Information provided |
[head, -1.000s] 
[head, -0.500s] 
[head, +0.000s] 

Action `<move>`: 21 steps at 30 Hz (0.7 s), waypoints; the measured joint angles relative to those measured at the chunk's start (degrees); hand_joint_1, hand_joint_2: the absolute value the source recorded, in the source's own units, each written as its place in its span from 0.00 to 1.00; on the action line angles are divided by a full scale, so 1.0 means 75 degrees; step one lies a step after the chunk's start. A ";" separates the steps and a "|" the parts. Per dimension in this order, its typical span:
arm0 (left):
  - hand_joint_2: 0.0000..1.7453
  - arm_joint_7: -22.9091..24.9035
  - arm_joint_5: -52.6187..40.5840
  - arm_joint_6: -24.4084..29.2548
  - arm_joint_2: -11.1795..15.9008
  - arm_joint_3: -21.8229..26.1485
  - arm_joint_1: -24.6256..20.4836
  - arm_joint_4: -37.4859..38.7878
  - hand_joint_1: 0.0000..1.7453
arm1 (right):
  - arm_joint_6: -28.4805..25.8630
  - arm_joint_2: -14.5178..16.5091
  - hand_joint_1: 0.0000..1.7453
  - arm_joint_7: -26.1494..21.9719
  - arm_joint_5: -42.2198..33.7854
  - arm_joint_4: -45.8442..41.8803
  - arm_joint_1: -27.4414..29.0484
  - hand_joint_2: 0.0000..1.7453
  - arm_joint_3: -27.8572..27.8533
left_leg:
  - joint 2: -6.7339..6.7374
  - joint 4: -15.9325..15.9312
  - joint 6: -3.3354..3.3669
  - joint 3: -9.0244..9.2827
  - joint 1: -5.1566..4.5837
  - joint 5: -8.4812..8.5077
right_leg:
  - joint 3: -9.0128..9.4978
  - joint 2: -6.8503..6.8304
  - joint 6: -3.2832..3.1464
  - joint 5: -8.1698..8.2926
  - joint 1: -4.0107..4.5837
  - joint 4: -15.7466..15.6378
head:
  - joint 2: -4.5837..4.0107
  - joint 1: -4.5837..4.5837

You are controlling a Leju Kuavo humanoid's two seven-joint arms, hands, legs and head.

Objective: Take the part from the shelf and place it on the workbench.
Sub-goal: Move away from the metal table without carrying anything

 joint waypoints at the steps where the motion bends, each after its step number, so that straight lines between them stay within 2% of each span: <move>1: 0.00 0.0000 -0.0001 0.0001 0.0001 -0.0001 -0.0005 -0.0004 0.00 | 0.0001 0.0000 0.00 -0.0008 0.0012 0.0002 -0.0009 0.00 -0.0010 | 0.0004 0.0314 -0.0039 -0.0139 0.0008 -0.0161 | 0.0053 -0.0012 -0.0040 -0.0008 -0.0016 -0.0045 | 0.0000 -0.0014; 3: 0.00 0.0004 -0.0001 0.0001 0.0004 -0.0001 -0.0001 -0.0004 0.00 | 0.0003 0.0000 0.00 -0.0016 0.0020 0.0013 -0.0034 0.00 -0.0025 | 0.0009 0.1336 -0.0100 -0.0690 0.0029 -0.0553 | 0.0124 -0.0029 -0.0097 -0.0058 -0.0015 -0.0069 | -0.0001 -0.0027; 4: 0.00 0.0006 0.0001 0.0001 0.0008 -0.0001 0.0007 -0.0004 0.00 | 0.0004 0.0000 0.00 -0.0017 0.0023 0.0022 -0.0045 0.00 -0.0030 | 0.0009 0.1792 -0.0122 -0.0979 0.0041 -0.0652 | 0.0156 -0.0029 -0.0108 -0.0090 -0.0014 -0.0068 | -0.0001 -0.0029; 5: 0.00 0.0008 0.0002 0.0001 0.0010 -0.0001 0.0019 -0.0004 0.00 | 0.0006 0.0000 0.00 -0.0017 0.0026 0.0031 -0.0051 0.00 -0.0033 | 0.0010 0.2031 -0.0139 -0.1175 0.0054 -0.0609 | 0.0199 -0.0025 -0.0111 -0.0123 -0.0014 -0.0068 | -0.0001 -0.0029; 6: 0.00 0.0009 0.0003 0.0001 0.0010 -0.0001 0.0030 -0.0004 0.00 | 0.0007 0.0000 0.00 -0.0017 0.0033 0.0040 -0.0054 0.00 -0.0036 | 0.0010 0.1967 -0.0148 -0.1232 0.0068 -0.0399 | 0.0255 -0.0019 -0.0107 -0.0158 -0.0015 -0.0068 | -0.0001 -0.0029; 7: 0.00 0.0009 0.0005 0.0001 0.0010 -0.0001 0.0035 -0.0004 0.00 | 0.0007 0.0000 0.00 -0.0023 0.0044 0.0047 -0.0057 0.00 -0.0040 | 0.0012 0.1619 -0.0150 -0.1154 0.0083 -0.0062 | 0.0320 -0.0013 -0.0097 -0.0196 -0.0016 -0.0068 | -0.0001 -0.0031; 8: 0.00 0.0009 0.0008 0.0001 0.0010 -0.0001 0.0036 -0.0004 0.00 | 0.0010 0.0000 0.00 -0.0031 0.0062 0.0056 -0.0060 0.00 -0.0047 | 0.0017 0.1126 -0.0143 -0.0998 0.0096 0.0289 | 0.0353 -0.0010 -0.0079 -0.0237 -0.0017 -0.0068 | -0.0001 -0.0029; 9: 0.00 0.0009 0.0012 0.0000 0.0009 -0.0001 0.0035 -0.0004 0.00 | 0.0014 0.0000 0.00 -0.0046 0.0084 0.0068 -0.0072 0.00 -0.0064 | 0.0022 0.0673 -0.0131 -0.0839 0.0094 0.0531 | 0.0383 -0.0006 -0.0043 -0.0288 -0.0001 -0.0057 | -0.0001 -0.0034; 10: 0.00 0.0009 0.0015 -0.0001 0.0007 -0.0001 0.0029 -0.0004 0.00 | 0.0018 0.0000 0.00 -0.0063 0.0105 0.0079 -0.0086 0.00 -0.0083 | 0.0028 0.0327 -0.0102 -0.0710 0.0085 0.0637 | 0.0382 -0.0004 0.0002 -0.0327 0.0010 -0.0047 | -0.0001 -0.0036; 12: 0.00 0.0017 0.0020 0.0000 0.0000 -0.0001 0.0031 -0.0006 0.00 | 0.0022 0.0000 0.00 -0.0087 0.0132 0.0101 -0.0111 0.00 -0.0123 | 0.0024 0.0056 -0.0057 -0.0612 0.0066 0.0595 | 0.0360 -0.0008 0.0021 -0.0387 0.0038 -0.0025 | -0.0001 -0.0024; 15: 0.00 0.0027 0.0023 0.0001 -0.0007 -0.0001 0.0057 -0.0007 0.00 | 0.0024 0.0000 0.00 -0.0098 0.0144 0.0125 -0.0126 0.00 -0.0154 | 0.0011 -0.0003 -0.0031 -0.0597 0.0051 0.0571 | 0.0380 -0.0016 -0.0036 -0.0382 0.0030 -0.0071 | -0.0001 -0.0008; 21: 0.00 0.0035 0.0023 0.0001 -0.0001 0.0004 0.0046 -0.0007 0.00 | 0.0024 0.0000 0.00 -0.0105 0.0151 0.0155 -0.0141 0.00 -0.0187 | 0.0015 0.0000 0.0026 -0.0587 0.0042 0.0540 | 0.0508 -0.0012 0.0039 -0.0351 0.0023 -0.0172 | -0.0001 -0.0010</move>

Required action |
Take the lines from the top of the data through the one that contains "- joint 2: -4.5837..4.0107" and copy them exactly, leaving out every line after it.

Expected output |
[head, -1.000s] 
[head, -0.500s] 
[head, +0.000s] 

Action `<move>`: 21 steps at 30 Hz (0.7 s), waypoints; the measured joint angles relative to those measured at the chunk's start (degrees); hand_joint_1, hand_joint_2: the absolute value the source recorded, in the source's own units, each written as its place in its span from 0.00 to 1.00; on the action line angles are divided by a full scale, so 1.0 means 75 degrees; step one lies a step after the chunk's start. A ";" separates the steps and a "|" the parts. Per dimension in this order, its typical span:
arm0 (left):
  - hand_joint_2: 0.0000..1.7453
  - arm_joint_7: -22.9091..24.9035
  - arm_joint_5: -52.6187..40.5840
  - arm_joint_6: -24.4084..29.2548
  - arm_joint_2: -11.1795..15.9008
  - arm_joint_3: -21.8229..26.1485
  - arm_joint_1: -24.6256..20.4836
  - arm_joint_4: -37.4859..38.7878
  - hand_joint_1: 0.0000..1.7453
arm1 (right):
  - arm_joint_6: -28.4805..25.8630
  - arm_joint_2: -14.5178..16.5091
  - hand_joint_1: 0.0000..1.7453
  - arm_joint_7: -26.1494..21.9719
  - arm_joint_5: -42.2198..33.7854
  - arm_joint_4: -45.8442..41.8803
  - arm_joint_1: -27.4414..29.0484
  - hand_joint_2: 0.0000..1.7453
  - arm_joint_3: -27.8572..27.8533
left_leg:
  - joint 2: -6.7339..6.7374
  - joint 4: -15.9325..15.9312
  - joint 6: -3.3354..3.3669
  - joint 3: -9.0244..9.2827
  - joint 1: -5.1566..4.5837
  - joint 5: -8.4812..8.5077
right_leg:
  - joint 3: -9.0128..9.4978
  - joint 2: -6.8503..6.8304
  - joint 6: -3.2832..3.1464
  - joint 5: -8.1698..8.2926
  - joint 1: -4.0107..4.5837
  - joint 4: -15.7466..15.6378
head:
  - joint 2: -4.5837..4.0107

The answer is finished.